That isn’t actually correct, the NH does in fact indicate the gear was indistinguishable to these participants under these test conditions.

You could argue that others participants would have been able to identify differences, or that these participants would have been able to identify differences under different test conditions.

But common sense typically prevails.
 
All humans are constantly influenced by cognitive biases and heuristics.

Here is the list:
List of cognitive biases - Wikipedia

Right, and until it's accounted for, there's nothing of value in any subjective opinion whatsoever with regards to audible information.

We certainly shouldn't entertain the idea that a blind listening test is flawed because there might be someone in this thread who didn't participate in it and we can't know their results, or it's too stressful, or..whatever else anyone might say that has a vested interest in casting doubt at ears-only testing.

I have foo abx, I've done ABX testing to compare files with different levels of compression, and it does exactly what it's supposed to to.

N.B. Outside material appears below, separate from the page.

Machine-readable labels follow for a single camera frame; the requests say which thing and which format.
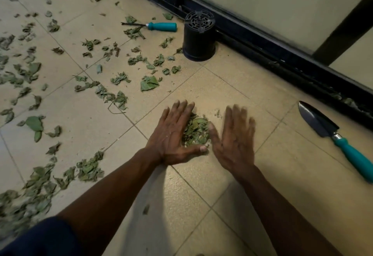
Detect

I'll say it tells me what bit rates I need to encode something at so that audible compression isn't present, and if the only counter argument is "it only says that for you", then that's the same old tired argument that my ears are broken, or my gear sucks, and frankly, I don't want to hear about what someone else's results might have been in comparison to mine unless they're prepared to present them.

If we're going to say the results aren't valid because a person from this thread might have heard something under the same conditions, or on a different day, or when it's cold out, or if it was in your listening room, or because the button was red, we're throwing the baby out with the bathwater.

"It might be different under different conditions" doesn't mean anything until some positive results are achieved. "Under any conditions currently tried to date" has to be good enough, otherwise, it starts to sound a lot like people being hopelessly pedantic because they haven't been able to get a result they like, most likely with some "thing" they like that they claim to be able to readily tell apart from something similar. Or even better, the great mother of all bias injectors, something they conceived themselves.
 
I'm late to this thread, so it's likely already been discussed, but I want to add that in mastering work, when reviewing the effect of a compressor, EQ or level change (if mixing stems) sighted A/B listening is very common.

Having done this A/B ritual on the daily for months at a time, I've taken away how long my mind can remember what it just heard. When I first started mixing my ability to do this wasn't very high, but as I continued for several years it started to become something where I could accurately remember what just played and in an even more difficult psycho-acoustic feat, compare the memory to the current rendition and make adjustments.. This is why mastering engineers train for so many years before graduating to solo positions (well, most good ones anyway.) So what is the point behind this?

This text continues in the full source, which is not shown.